El efecto en la recepción de estos personajes desbordados por la pasión violenta, se profundiza a través del contraste que los mismos generan en relación al ámbito en que se desenvuelven. Orden, asepsia, racionalidad, férrea moral y un control estricto en las diversas manifestaciones de lo humano, conforman el “ambiente vivo” en el cual aparecerán sujetos que rompen –quebrándose- con una cultura ordenada, reglada, proba, controladora, y con una incansable fe en el progreso humano a través de la ciencia y la tecnología.
Quizá no haya casualidad en el hecho de que un tal Jekyll permita a un respetuoso científico expresar pulsiones -y satisfacer necesidades-, que no debían ser posibles en el ámbito de la decorosa sociedad londinense del West end. Tampoco será casual que la venganza y el amor se extralimiten, por años y años, aún en la lejanía de los páramos gélidos de Cumbres borrascosas. Lo insólito, y siempre lindante con lo fantástico, que caracteriza a los casos que permiten al respetado detective que comparte domicilio con el Dr. Watson dejar en claro la supremacía de la razón, parecen más contundentes que la propia racionalidad con que se los descifra. Y ello tampoco resulta azaroso. En una sociedad tan reglamentada y ordenada, poco espacio queda para el azar o lo casual. Incluso los ámbitos de esparcimiento y relajación están normalizados, así como las conductas en el espacio privado.
Si Londres se configura como la expresión geográfica de la mentalidad victoriana, ciudad expandida gracias y debido al éxito de la industrialización inglesa, el barrio del Soho –con sus prostíbulos y tabernas- aparece como el espacio para la descompresión, necesario para la supervivencia del orden del próspero West End. La propia tolerancia del barrio del Soho, con sus peculiaridades, implica una reglamentación y un ordenamiento tan extenso e instaurado, que abraza aún los espacios de descomprensión y relax. De este modo, nada, nadie y nunca puede escaparse del victorianismo rígido, austero e irreal.
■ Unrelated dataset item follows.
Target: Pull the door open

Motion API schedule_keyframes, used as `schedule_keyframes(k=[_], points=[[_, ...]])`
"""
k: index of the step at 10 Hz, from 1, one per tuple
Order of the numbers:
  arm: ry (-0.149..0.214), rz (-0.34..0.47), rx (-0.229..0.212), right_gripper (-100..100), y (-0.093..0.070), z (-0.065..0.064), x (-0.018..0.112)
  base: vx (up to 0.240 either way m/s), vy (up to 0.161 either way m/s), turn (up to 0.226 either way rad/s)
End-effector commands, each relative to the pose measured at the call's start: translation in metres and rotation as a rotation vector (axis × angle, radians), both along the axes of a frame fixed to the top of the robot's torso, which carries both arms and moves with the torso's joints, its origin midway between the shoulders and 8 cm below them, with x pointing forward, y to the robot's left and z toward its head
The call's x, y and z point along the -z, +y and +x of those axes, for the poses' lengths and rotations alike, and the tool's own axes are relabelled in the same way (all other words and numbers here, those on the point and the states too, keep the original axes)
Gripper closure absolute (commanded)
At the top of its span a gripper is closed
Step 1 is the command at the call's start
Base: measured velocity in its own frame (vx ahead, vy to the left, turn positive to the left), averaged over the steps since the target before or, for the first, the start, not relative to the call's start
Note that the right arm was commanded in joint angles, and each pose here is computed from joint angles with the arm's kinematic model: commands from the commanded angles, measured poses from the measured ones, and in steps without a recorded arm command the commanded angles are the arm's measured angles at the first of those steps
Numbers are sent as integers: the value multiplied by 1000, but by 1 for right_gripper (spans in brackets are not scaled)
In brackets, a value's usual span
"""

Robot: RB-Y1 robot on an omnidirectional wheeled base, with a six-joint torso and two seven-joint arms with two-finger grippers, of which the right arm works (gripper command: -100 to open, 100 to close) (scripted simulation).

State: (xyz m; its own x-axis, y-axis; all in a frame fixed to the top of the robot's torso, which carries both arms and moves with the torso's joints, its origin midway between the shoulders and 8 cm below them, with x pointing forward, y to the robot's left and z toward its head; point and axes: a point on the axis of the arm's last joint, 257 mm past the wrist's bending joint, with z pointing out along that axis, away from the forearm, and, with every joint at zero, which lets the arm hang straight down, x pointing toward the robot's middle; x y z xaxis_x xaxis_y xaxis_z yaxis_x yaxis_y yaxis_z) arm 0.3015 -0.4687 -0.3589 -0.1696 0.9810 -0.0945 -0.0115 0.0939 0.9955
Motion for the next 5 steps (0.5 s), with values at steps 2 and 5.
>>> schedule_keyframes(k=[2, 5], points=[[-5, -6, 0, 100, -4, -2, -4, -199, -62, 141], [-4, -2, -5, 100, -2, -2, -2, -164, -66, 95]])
¿Y la muerte? Ese territorio intrínseco a la condición humana, pero sin embargo ajeno, desconocido, misterioso. La muerte y la pasión animalizada que se le acerca algunas veces, aparecen como los únicos reductos en los que escapar de un “deber ser” deshumanizante y severo. De este modo, lo más humano de los personajes que deambulan por las historias ficcionales ambientadas en la época victoriana, es su relación con la muerte.
Dar muerte o morir de manera ajena al control racional, o con una racionalidad organizada de modo que permita la expresión de las pulsiones, es lo más humano de personajes como los asesinos que persigue Sherlock Holmes, del misterioso Mr. Hyde, o del propio Heathcliff que en Cumbres borrascosas somete a Hareton a una “no vida” al mantenerlo al margen de la humanización que supone la cultura.  Así, las formas de la muerte en estas ficciones funcionan como “válvulas de escape” para una realidad agobiante y perseguidora.
La innegable popularidad del denominado primer asesino serial de la historia, “Jack, the ripper”, sugiere el interrogante acerca de si las peculiaridades de la muerte en estas ficciones configuran una “válvula de escape” o expresan una realidad que se escondía, presionándola, debajo de la alfombra de hilos dorados y pundonorosos de la cultura dominante.


*Valeria cultiva cactus y malvones en su pequeño jardín, y le cuesta controlar a los últimos. Sonríe inevitablemente mirando animalitos y conoce el nombre de todos los perros de su barrio, pero el de ningún vecino humano. Le gusta el otoño y no le gusta que le digan "Vale", aunque no sabe bien porqué ni se molesta cuando lo hacen. Adora la música y ama a Olivia y Félix, sus gatos de tres y cuatro patas respectivamente.